TaxProf Blog

Editor: Paul L. Caron, Dean
Pepperdine University School of Law

Thursday, May 30, 2013

CBO: The Distribution of Major Tax Expenditures

CBOCongressional Budget Office, The Distribution of Major Tax Expenditures in the Individual Income Tax System:

A number of exclusions, deductions, preferential rates, and credits in the federal tax system cause revenues to be much lower than they would be otherwise for any given structure of tax rates. Some of those provisions—in both the individual and corporate income tax systems—are termed “tax expenditures” because they resemble federal spending by providing financial assistance to specific activities, entities, or groups of people.

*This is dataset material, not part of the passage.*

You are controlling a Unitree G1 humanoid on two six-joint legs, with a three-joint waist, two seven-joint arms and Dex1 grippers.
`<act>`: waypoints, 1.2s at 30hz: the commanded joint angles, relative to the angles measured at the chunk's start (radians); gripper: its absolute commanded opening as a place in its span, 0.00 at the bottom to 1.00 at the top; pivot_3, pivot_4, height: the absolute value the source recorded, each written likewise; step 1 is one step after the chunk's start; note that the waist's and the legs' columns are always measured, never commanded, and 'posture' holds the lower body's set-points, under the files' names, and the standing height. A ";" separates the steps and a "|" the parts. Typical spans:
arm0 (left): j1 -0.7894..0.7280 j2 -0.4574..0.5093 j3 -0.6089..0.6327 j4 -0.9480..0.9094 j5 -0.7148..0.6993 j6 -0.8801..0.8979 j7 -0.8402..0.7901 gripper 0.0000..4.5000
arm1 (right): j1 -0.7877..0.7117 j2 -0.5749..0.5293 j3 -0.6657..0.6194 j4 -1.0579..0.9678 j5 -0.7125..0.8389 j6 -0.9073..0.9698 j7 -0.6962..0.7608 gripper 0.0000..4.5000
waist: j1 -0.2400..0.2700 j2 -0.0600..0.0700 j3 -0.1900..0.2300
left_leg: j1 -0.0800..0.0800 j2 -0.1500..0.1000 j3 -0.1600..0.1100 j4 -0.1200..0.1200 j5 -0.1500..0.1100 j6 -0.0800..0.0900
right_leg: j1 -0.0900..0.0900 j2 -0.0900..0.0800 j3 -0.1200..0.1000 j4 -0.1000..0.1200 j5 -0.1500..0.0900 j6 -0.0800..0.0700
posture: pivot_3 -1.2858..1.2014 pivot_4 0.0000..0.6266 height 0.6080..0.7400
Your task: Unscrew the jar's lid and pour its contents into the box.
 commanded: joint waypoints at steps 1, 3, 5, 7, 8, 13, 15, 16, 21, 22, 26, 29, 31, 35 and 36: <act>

Tax expenditures, like traditional forms of federal spending, contribute to the federal budget deficit; influence how people work, save, and invest; and affect the distribution of income.

This report examines how 10 of the largest tax expenditures in the individual income tax system in 2013 are distributed among households with different amounts of income. Those expenditures are grouped into four categories:

  • Exclusions from taxable income—
    • Employer-sponsored health insurance,
    • Net pension contributions and earnings,
    • Capital gains on assets transferred at death, and
    • A portion of Social Security and Railroad Retirement benefits;
  • Itemized deductions—
    • Certain taxes paid to state and local governments,
    • Mortgage interest payments, and
    • Charitable contributions;
  • Preferential tax rates on capital gains and dividends; and
  • Tax credits—
    • The earned income tax credit, and
    • The child tax credit.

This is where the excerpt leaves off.